Don Michele Molaro: un Natale vissuto sobriamente è più autentico

 INTERVISTA con il sacerdote che dal 2017 guida le comunità

 di Drenchia, Liessa, San Leonardo, Tribil Superiore e Stregna

Luciano Lister

Ci vuole un po’ d’impegno a cercare di addentrarsi nel mistero del Natale, che resta sempre una delle feste più sentite a livello emotivo. Ne abbiamo parlato con don Michele Molaro, parroco a Drenchia/Dreka, Liessa/Liesa, San Leonardo/Svet Lienart, Tribil Superiore/ Gorenj Tarbij e Stregna/Sriednje.

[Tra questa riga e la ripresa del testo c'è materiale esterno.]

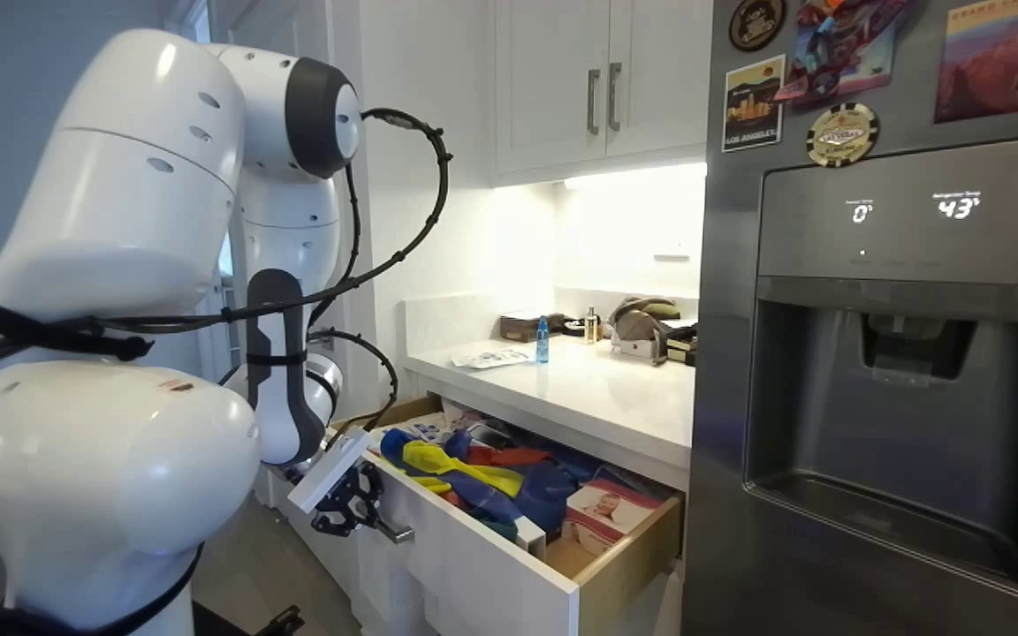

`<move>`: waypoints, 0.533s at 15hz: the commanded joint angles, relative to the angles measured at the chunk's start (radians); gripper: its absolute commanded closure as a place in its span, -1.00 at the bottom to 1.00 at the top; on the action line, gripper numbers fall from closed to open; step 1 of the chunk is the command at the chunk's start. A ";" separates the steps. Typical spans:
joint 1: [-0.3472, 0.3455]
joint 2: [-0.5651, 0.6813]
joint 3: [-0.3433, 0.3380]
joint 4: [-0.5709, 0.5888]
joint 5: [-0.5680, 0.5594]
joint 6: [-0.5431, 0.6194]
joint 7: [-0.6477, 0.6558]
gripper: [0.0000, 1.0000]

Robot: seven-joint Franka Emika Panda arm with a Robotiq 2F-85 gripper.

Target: Open the drawer

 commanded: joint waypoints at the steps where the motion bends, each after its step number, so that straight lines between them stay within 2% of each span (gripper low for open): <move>1: -0.047 -0.167 -0.008 -0.198 0.143 -0.015 -0.100 0.95; 3: -0.038 -0.177 0.004 -0.218 0.144 -0.020 -0.076 0.95; 4: -0.035 -0.182 0.011 -0.228 0.147 -0.022 -0.068 0.74; 5: -0.031 -0.187 0.017 -0.237 0.149 -0.024 -0.060 0.29; 8: -0.022 -0.202 0.030 -0.254 0.162 -0.027 -0.037 0.28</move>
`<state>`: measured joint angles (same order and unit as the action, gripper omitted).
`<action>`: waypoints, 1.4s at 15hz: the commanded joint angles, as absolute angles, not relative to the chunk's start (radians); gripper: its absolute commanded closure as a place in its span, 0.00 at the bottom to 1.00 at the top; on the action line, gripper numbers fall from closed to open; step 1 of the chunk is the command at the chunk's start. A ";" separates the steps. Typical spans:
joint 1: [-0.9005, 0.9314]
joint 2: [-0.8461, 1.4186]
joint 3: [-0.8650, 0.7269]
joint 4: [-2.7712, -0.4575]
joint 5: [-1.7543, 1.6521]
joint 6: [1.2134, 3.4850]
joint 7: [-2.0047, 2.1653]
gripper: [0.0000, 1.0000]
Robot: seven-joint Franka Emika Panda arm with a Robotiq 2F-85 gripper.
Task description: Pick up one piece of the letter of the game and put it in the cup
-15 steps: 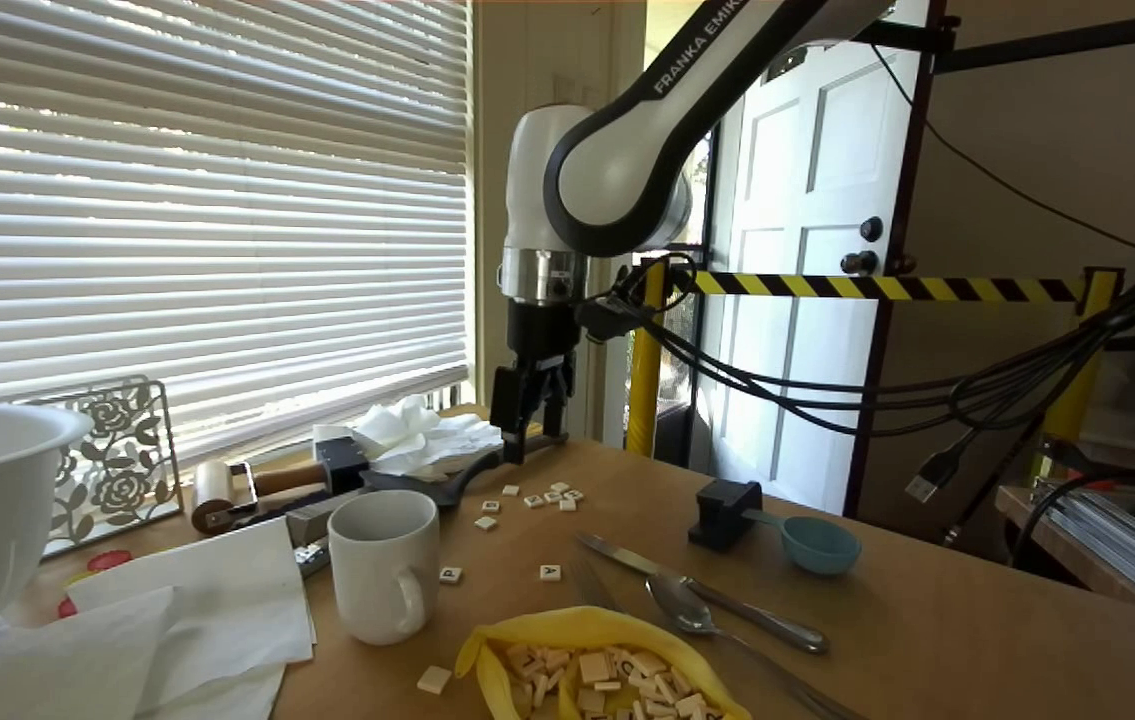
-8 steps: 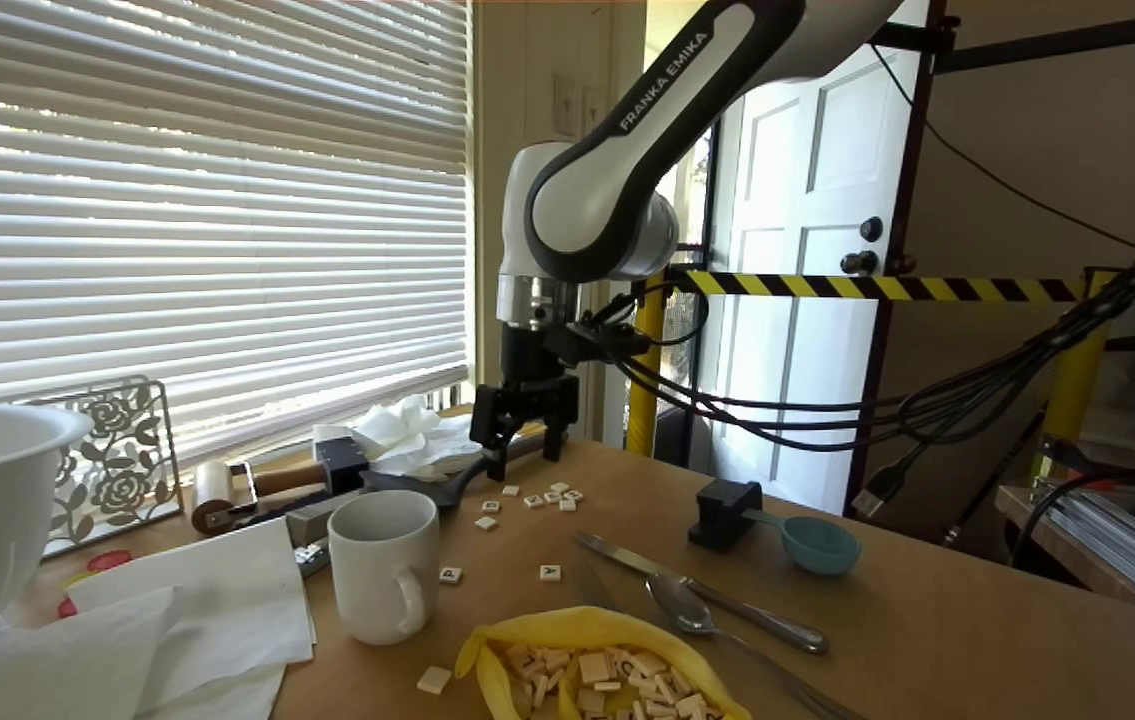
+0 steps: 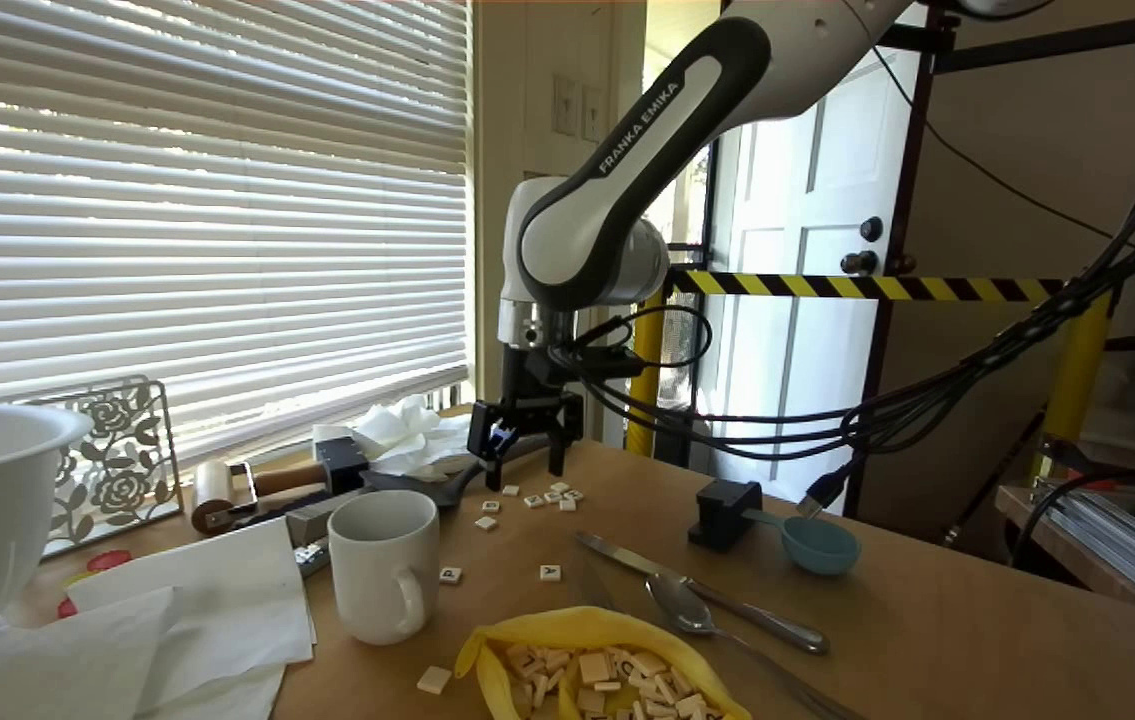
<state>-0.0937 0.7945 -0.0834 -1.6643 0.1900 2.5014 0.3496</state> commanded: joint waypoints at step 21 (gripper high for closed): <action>-0.117 0.846 -0.024 -1.596 0.248 2.508 0.313 0.00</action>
<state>-0.1000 0.8359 -0.0459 -1.6163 0.2012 2.5041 0.3410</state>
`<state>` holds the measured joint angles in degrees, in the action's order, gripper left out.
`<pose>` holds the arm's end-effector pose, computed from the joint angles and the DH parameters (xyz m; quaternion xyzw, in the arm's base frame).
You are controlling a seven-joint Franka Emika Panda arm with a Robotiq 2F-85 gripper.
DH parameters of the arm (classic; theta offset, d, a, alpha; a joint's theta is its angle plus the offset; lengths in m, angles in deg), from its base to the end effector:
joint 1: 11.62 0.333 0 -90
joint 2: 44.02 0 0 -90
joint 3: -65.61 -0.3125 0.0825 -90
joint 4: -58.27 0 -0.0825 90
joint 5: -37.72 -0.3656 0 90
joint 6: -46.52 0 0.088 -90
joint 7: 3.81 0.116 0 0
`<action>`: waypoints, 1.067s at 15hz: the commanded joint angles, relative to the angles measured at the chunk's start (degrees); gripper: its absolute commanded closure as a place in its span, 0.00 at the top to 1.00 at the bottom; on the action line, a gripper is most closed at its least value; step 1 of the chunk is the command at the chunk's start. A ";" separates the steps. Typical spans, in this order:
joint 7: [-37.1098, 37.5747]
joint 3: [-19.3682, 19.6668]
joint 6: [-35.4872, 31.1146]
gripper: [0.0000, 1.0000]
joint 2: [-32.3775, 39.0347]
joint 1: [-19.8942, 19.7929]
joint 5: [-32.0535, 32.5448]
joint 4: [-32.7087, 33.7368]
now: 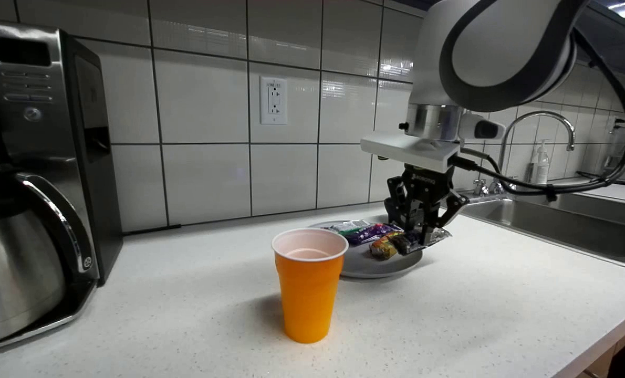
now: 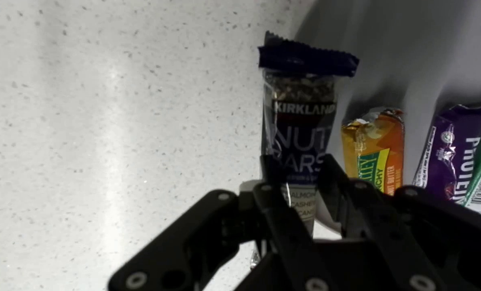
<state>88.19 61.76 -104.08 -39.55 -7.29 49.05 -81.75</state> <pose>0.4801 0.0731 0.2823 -0.7951 0.6020 -0.0729 0.0086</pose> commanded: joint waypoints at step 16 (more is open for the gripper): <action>0.62 3.62 1.56 1.00 10.00 7.60 -0.34 10.38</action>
<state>89.71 64.82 -104.01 -27.55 -0.63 49.05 -70.98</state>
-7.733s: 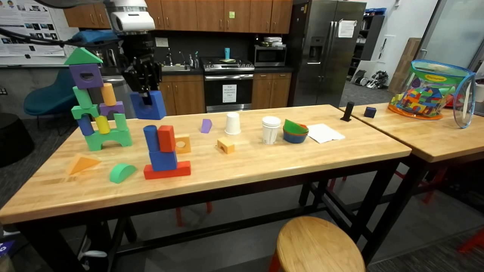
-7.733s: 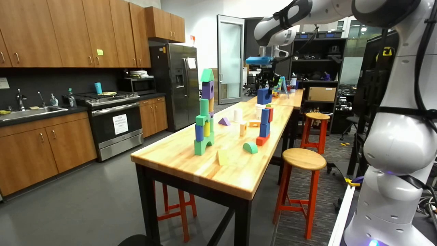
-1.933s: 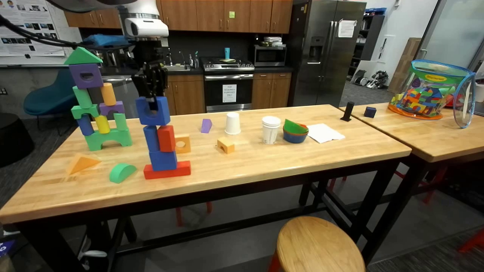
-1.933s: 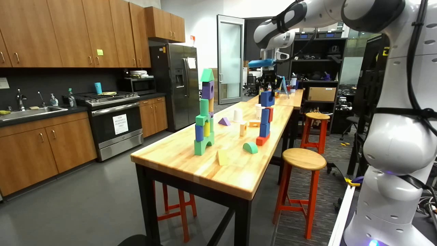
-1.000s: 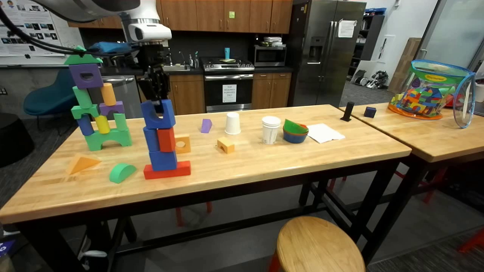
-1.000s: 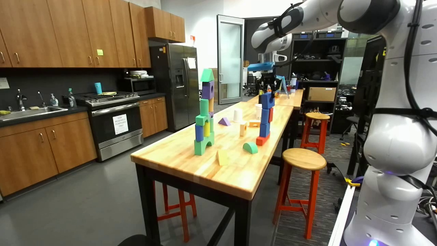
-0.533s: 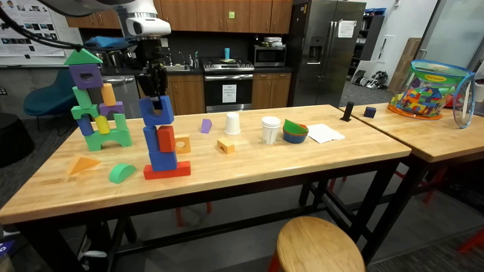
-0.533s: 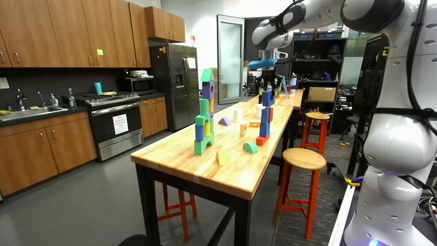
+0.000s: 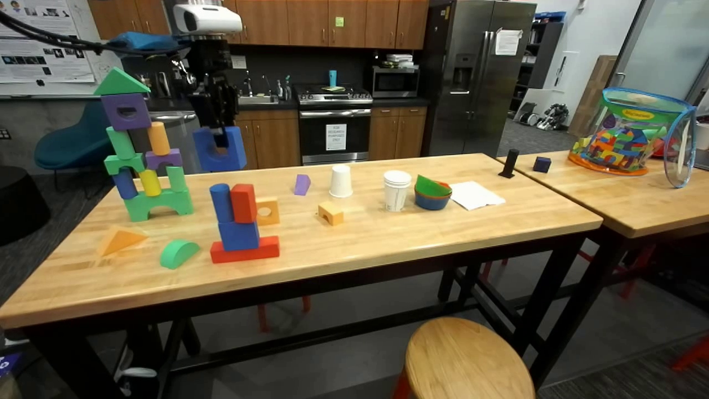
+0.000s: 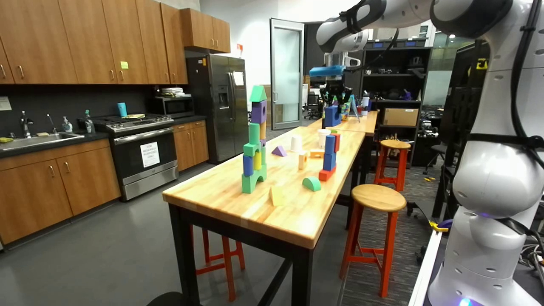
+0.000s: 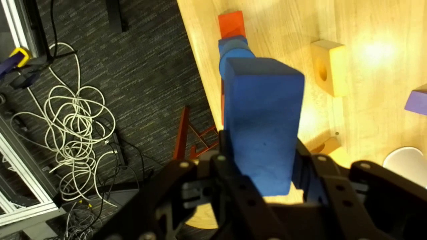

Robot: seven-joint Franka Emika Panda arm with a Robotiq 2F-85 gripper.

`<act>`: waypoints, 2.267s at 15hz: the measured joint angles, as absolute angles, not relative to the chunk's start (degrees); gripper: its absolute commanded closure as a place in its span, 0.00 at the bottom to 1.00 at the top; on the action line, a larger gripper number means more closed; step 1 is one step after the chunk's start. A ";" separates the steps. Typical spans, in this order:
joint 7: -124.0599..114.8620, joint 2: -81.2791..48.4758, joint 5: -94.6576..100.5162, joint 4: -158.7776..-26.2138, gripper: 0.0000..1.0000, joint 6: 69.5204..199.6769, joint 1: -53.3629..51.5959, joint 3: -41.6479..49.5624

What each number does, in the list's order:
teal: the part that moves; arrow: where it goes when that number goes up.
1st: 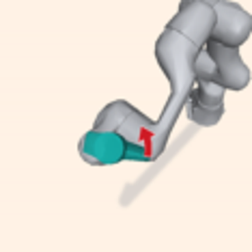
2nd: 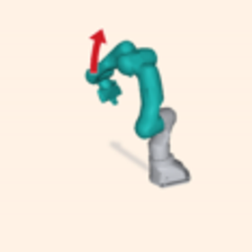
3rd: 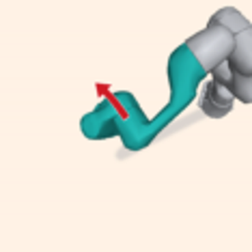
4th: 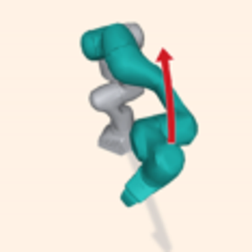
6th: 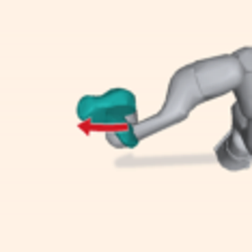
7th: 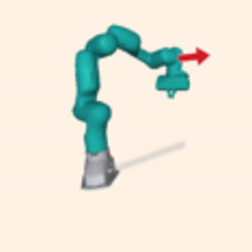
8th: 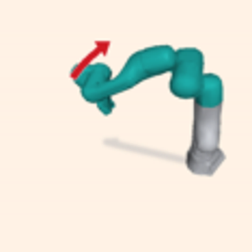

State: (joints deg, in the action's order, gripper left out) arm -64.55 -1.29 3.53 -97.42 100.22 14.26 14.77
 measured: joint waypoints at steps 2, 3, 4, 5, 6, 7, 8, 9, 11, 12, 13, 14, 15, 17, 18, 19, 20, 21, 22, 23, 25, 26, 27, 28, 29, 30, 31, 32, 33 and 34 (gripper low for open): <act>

Cosa significa per lei il Natale?

«Negli anni scorsi per molti il Natale è stato una festa da vivere con se stessi e i propri cari; il periodo della pandemia può far sì che molti degli affetti che di solito abbiamo vicino saranno più distanti. Natale è un mistero che celebriamo e riviviamo ogni anno e che spesso perdiamo di vista nel suo significato profondo. A me piace ricordare che il Natale ci rivela qualcosa di sovraumano, il mistero di Dio che diventa umanità, che ci dimostra che ci è stato vicino, assumendo le nostre sembianze. Questo osando le nostre condizioni precarie del nascere come uomo e dell’essere riconosciuto o anche non riconosciuto da parte dell’umanità. Si tratta di una dimensione che per noi diventa anche nuova e di un mistero legato anche alla missione che il figlio di Dio è venuto a compiere – quella di arrivare a compiere tutto attraverso il mistero della sua donazione piena nel momento della passione e della morte. Forse quest’anno il tempo particolare che stiamo vivendo ci farà vivere il Natale in modo più intenso nel suo significato e con meno distrazioni. Il tempo di pandemia ci obbliga, forse, ad addentrarci di più in noi stessi e a dare risalto alle cose che contano».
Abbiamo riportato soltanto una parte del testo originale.